I update this list about once a year, and because of Collin’s prompting, I decided it was time to give that list a good refreshing. I removed about half of the sites that used to be there (a few are now defunct, the rest have simply become less compelling) and added quite a bit of new blood to the list.

So, which personal finance, career, and personal development blogs do I keep tabs on? Here they are, along with some notes on why I find them so compelling. If you want to visit any of these sites at any time, just visit any page on The Simple Dollar – the full list can always be found in the “Blogs I Read” section.

Ask MetaFilter
Ask MetaFilter is an interesting community blog of sorts. Here’s how it works: members pay a small fee to join, then they’re allowed to ask questions that are on their mind. The questions are all over the place, ranging from whether a person should move from Boston to Colorado to things like how budget reconciliation in the Senate works. The diversity of questions – and the wide range of responses, many of them well thought out – makes Ask MetaFilter a compelling read.

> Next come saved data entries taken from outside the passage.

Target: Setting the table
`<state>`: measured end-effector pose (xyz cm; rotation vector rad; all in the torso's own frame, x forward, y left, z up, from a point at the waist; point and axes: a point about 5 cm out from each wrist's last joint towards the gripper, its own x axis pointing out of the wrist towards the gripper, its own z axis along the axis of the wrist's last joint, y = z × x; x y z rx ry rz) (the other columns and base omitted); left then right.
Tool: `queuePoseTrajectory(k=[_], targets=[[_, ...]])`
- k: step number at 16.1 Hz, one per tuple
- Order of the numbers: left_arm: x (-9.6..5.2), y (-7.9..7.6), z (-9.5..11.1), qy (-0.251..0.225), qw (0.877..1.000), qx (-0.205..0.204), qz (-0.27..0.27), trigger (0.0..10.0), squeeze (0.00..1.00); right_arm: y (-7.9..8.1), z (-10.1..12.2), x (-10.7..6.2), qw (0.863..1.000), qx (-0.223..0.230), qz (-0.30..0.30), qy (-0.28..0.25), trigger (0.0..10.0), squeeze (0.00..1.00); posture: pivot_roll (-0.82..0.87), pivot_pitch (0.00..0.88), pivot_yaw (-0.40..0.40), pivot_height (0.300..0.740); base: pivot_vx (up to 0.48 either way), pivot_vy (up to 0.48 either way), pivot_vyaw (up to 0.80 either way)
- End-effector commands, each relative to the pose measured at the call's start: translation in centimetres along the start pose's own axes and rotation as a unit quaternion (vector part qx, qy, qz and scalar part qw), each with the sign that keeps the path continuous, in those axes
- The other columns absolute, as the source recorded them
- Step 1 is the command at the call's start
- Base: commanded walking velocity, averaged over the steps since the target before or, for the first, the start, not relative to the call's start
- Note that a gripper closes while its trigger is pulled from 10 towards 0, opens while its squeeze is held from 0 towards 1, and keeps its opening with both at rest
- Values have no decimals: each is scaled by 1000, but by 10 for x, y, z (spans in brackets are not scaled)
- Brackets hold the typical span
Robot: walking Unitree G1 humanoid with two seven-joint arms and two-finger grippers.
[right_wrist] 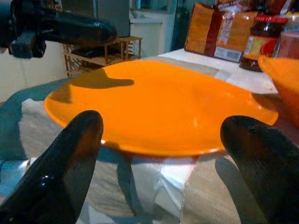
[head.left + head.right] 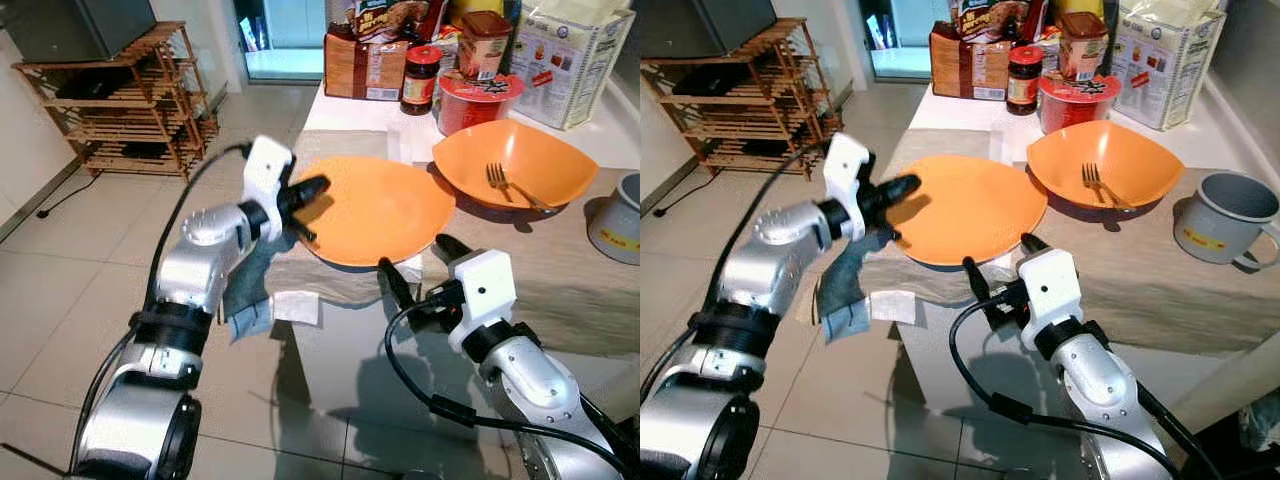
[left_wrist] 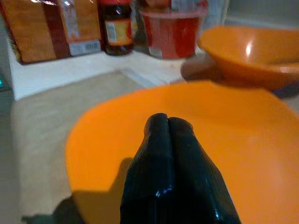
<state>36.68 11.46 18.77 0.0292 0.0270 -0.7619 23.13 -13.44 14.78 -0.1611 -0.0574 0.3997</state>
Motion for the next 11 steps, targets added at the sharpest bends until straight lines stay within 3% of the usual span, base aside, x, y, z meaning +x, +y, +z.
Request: queuePoseTrajectory(k=[1,2,3,6,11], targets=[[-2,13,9,-8,1000,-7,27,10000,0,0,5,2,1000,-8,-6,-15,10000,0,-186,0,103,735,0,0,0],[-4,29,9,-3,998,-11,67,10000,0,-1,5,2,1000,-8,-9,-15,10000,0,-187,0,107,735,0,0,0],[-5,34,8,0,996,-14,84,10000,0,-1,5,2,1000,-8,-9,-16,10000,0,-187,0,109,735,0,0,0],[-6,41,4,18,994,-5,105,10000,0,-3,9,2,999,-11,-25,-30,10000,0,-199,0,117,735,0,0,0],[2,24,8,-20,994,-13,105,10000,0,-27,13,8,990,-48,-126,-51,10000,0,-198,0,122,735,0,0,0]])
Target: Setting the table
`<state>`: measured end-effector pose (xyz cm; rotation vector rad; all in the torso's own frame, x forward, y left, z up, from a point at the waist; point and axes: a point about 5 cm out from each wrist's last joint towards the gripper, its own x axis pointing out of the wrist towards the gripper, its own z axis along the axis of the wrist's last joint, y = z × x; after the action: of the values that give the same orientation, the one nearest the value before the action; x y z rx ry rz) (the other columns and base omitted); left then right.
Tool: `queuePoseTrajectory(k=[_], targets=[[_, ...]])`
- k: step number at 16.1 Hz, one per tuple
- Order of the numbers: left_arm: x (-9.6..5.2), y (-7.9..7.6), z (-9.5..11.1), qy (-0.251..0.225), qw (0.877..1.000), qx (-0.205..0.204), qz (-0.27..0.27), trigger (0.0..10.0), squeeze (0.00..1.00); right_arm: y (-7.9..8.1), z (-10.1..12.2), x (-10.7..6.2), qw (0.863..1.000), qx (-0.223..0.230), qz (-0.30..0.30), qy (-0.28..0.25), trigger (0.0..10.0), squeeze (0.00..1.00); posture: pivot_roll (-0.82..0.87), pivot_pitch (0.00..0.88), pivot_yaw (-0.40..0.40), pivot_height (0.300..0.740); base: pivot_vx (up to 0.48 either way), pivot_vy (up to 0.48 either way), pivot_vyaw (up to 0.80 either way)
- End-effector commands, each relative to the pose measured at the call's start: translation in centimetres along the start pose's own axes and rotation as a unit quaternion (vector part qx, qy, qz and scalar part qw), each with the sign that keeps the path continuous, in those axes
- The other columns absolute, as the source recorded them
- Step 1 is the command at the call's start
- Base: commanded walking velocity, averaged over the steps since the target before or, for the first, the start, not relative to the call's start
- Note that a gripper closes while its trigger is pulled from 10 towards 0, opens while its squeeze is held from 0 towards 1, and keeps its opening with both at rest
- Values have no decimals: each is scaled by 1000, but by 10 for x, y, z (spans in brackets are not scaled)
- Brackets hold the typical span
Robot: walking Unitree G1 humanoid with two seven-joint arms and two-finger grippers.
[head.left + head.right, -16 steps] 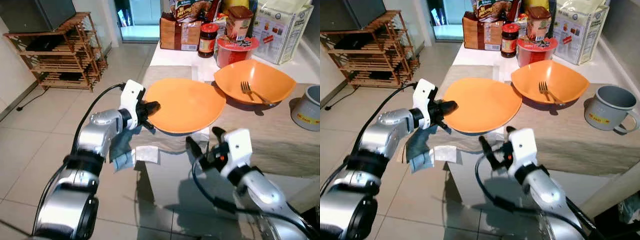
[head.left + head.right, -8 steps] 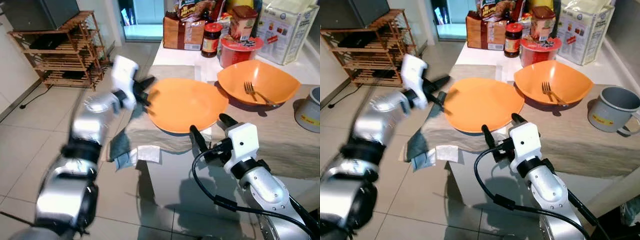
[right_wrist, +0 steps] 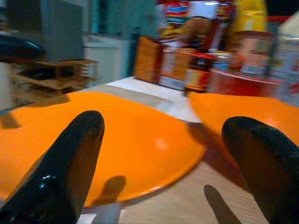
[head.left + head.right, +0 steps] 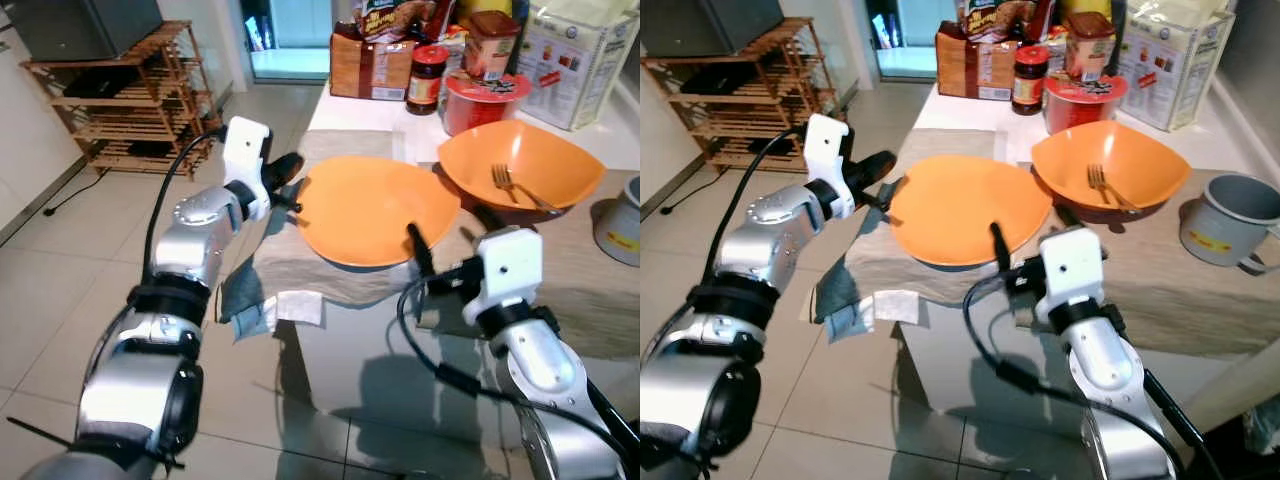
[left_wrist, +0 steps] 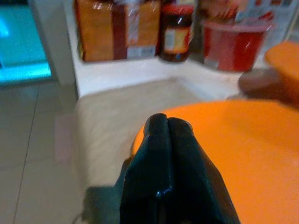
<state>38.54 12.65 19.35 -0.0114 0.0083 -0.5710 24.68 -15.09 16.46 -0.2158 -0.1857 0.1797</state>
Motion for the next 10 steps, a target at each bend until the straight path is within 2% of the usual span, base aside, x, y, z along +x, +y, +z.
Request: queuePoseTrajectory(k=[1,2,3,4,5,7,10], targets=[[-4,2,2,-7,1000,-2,11,10000,0,-4,0,1,1000,-8,-17,-4,10000,0,-198,0,122,735,0,0,0],[-9,-3,1,-14,1000,2,-6,10000,0,-4,2,3,1000,-12,-23,-9,10000,0,-185,0,121,735,0,0,0],[-17,-6,2,-39,999,-14,27,10000,0,0,3,6,1000,-12,-21,-16,10000,0,-173,0,116,735,0,0,0],[-24,-7,1,-58,996,-38,56,10000,765,3,4,7,1000,-13,-19,-21,10000,0,-169,0,114,735,0,0,0],[-30,-9,-3,-61,994,-60,63,10000,1000,5,4,7,999,-16,-12,-24,10000,0,-165,0,113,735,0,0,0],[-37,-9,-8,-58,993,-73,77,10000,1000,6,2,9,999,-17,-14,-26,10000,0,-157,0,110,735,0,0,0],[-43,-7,-13,-39,993,-61,92,10000,1000,7,-1,10,999,-14,-12,-27,10000,0,-151,0,107,735,0,0,0]])
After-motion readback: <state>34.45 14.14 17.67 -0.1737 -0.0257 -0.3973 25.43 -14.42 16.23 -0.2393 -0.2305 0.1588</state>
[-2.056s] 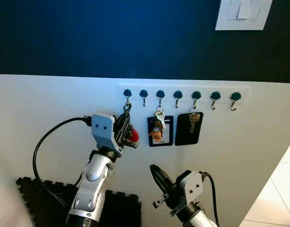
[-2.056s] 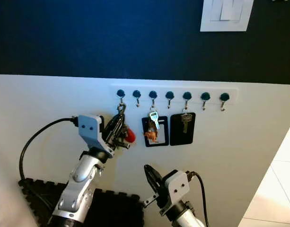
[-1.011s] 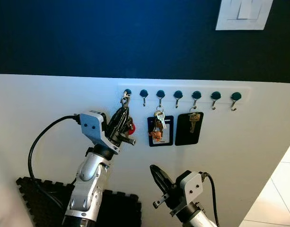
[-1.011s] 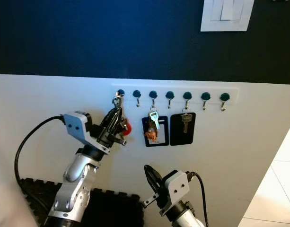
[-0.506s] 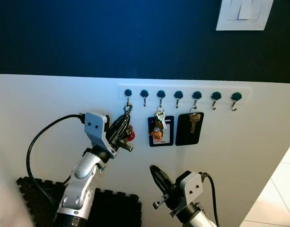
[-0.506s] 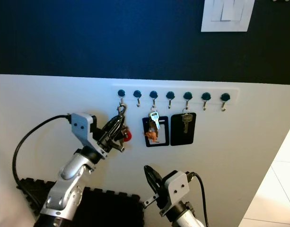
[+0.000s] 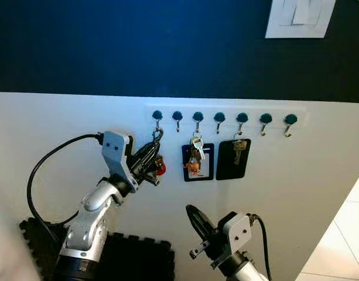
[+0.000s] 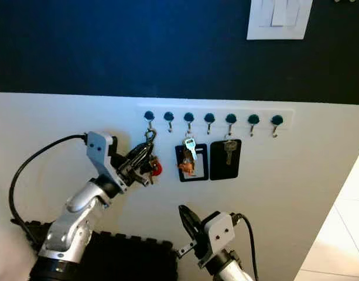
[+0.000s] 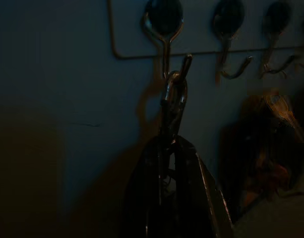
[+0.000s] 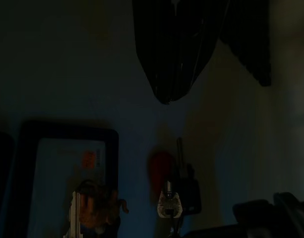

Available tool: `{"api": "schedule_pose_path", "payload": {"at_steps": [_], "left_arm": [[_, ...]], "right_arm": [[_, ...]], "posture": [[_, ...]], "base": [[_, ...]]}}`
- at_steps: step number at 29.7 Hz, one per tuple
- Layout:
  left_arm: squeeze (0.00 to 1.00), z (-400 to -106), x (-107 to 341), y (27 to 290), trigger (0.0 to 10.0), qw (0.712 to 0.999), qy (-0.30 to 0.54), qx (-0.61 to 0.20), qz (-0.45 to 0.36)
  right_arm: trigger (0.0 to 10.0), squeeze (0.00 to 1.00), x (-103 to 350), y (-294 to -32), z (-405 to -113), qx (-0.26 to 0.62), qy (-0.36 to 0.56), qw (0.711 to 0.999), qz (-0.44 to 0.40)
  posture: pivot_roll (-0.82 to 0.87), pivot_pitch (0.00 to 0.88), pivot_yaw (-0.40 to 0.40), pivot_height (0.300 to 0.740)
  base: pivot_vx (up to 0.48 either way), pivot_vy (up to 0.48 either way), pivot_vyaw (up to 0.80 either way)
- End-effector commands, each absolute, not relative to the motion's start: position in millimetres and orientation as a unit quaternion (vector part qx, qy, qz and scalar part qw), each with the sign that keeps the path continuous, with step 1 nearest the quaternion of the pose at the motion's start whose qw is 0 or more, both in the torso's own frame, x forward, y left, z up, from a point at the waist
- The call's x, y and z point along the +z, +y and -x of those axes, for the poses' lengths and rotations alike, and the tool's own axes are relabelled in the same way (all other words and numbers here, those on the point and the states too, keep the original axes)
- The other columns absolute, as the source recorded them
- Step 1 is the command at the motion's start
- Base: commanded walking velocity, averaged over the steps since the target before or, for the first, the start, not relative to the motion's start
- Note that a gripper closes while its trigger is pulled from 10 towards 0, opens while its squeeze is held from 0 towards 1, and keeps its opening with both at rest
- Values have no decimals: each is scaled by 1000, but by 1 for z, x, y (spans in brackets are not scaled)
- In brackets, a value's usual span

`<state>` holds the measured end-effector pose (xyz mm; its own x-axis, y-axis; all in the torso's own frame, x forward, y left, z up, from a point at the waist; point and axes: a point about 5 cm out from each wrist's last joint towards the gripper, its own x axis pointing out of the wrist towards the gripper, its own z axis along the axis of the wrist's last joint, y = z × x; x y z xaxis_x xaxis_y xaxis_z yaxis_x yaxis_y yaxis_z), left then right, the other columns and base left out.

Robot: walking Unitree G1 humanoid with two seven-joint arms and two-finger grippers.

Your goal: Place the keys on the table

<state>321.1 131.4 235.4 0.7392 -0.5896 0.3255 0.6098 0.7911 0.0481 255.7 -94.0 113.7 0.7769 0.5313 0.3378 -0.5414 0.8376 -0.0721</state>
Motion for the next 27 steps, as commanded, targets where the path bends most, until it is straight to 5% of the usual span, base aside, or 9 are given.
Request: {"api": "schedule_pose_path", "payload": {"at_steps": [1, 11, 27], "left_arm": [[0, -318, 234, 132, 0, 925, -145, -351, 35], [0, -299, 242, 129, 0, 880, -123, -456, 53], [0, -310, 234, 116, 0, 898, -71, -434, 18]], "right_arm": [[10000, 0, 111, -94, -253, 284, -172, 943, -10], [10000, 0, 112, -94, -253, 287, -175, 942, -12], [10000, 0, 142, -78, -256, 321, -221, 920, -28]], "posture": [[30, 49, 41, 740], [33, 47, 38, 740], [27, 41, 40, 740]], "base": [[0, 0, 0], [0, 0, 0], [0, 0, 0]]}}
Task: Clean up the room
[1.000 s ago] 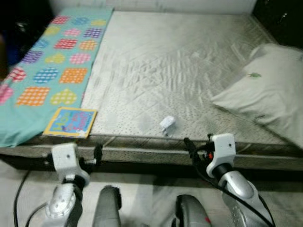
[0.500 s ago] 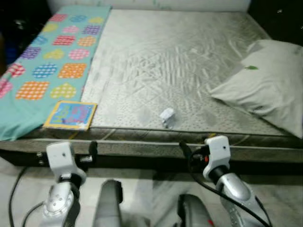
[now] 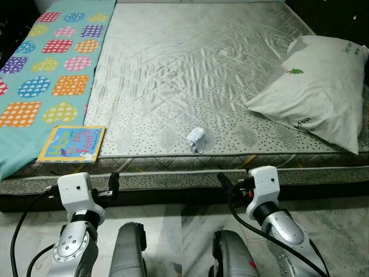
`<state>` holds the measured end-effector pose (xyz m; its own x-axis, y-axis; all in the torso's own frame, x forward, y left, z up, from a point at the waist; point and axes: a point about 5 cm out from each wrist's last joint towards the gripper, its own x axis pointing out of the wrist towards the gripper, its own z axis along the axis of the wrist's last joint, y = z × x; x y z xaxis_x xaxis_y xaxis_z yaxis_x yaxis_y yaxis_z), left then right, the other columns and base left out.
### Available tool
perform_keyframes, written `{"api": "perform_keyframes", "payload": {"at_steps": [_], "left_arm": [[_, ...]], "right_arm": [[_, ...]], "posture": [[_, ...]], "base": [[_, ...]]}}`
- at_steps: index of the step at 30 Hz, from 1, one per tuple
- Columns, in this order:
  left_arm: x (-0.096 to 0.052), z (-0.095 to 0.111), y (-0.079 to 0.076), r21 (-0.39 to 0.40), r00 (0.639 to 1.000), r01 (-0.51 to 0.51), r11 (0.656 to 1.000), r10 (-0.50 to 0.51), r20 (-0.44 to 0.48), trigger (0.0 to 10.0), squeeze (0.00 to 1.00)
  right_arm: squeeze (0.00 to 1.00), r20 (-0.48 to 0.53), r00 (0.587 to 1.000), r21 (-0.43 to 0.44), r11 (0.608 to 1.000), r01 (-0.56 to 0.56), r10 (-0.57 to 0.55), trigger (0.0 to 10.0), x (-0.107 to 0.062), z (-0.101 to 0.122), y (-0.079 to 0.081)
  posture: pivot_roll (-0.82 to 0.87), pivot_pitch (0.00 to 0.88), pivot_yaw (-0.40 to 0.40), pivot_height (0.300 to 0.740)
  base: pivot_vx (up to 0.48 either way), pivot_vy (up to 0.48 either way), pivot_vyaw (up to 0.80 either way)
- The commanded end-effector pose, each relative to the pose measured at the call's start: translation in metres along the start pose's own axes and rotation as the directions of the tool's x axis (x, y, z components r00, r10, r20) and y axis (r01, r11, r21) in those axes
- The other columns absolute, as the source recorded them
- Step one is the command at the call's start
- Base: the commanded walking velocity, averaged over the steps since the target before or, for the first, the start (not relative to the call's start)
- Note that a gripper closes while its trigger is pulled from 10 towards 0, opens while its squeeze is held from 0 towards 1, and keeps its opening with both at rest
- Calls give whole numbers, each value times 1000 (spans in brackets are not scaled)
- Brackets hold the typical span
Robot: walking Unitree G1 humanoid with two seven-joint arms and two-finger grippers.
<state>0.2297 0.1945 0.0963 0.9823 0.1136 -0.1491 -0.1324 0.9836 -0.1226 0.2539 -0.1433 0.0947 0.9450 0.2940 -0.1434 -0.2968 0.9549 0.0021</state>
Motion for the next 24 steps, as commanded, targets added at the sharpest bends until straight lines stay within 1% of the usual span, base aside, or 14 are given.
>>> {"api": "perform_keyframes", "payload": {"at_steps": [1,4,13,21,24], "left_arm": [[-1,-2,2,5,1000,-4,1000,4,-5,10000,0],[-1,-1,1,7,1000,3,1000,-3,4,10000,0],[-1,0,0,7,1000,11,1000,-11,7,10000,0],[-1,0,-1,6,1000,14,1000,-14,6,10000,0],[-1,-1,-1,8,1000,13,1000,-13,1,10000,0]], "right_arm": [[0,-12,1000,9,1000,3,-3,10000,0,-3,-1],[0,-11,1000,8,1000,3,-3,10000,0,-3,-1],[0,-2,1000,-1,1000,-5,5,10000,0,-1,0],[0,-1,1000,7,1000,-6,6,10000,1,-1,0],[0,1,1000,12,1000,-5,5,10000,0,-1,0]], "posture": [[-72,181,-2,593],[-72,182,-2,593],[-71,184,-4,593],[-71,182,-2,544],[-70,180,-2,544]], "base": [[0,0,0],[0,0,0],[300,0,0],[325,0,0],[273,0,0]]}}
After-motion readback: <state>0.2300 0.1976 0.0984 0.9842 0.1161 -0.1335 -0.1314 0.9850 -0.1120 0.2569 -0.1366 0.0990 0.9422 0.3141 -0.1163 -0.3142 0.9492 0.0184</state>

Bargaineering (formerly Blueprint for Financial Prosperity) is probably my favorite personal finance blog for interesting ideas. Jim Wang, the author of the site, is quite good at generating compelling core ideas, which usually gets my mind moving. Quite often, I’ll see an intriguing idea on Jim’s site, stew on it for a while, try it out, look at how it works in my own life, and find myself eventually telling a story that goes off in some completely different direction. Two great examples of Jim’s interesting ideas are his post on the meaninglessness of net worth by age and his far-too-short introduction to the “100 boxes” budgeting technique.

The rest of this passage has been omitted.